If you are trying to do something else, please describe what that
something else is and I'm sure someone will help.

Best,
Ista

On Sun, Mar 20, 2011 at 7:56 PM, Anna Lee <ana-lee at web.de> wrote:
> Dear Ista!
>
> Thank you for replying. The point you made is exactly what's the
> problem: I want to predict the values at different points in space.

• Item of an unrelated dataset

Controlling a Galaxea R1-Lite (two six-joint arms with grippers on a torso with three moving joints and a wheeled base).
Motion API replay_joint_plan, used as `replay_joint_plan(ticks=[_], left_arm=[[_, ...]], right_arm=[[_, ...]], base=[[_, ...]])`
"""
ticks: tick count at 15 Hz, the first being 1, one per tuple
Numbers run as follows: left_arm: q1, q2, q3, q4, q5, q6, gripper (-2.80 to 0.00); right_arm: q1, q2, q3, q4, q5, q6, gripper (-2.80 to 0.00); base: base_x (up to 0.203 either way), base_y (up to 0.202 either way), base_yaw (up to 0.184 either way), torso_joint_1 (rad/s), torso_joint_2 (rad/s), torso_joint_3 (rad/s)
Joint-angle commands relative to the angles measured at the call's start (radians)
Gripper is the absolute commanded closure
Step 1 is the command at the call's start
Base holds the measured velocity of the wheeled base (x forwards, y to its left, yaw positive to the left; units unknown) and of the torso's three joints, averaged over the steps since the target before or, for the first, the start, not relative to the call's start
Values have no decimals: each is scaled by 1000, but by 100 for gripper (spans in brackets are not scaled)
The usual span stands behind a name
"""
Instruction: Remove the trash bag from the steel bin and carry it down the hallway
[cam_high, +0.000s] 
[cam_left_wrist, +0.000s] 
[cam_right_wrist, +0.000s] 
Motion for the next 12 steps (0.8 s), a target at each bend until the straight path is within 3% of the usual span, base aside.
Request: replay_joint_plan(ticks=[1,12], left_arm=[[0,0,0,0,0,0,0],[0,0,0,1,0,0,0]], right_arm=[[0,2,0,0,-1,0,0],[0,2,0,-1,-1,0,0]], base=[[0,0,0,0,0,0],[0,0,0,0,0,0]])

> calP stands for the water content at each sampling point (n=90) but I
> don't quite understand what R does. calP is my vector of measured data
> and I thought with the predict function the programm would calculate a
> value from the model function for every value of calP... ?
>
> 2011/3/20 Ista Zahn <izahn at psych.rochester.edu>:
>> Hi Anna,
>>
>> On Sun, Mar 20, 2011 at 2:54 PM, Anna Lee <ana-lee at web.de> wrote:
>>> Hey List,
>>>
>>> I did a multiple regression and my final model looks as follows:
>>>
>>> model9<-lm(calP ~ nsP + I(st^2) + distPr + I(distPr^2))
>>>
>>> Now I tried to predict the values for calP from this model using the
>>> following function:
>>>
>>> xv<-seq(0,89,by=1)
>>> yv<-predict(model9,list(distPr=xv,st=xv,nsP=xv))
>>
>> The second argument to predict.lm is newdata, which should be a
>> data.frame. see ?predict.lm.
>>
>> Beyond that though, I'm not sure what you are trying to accomplish.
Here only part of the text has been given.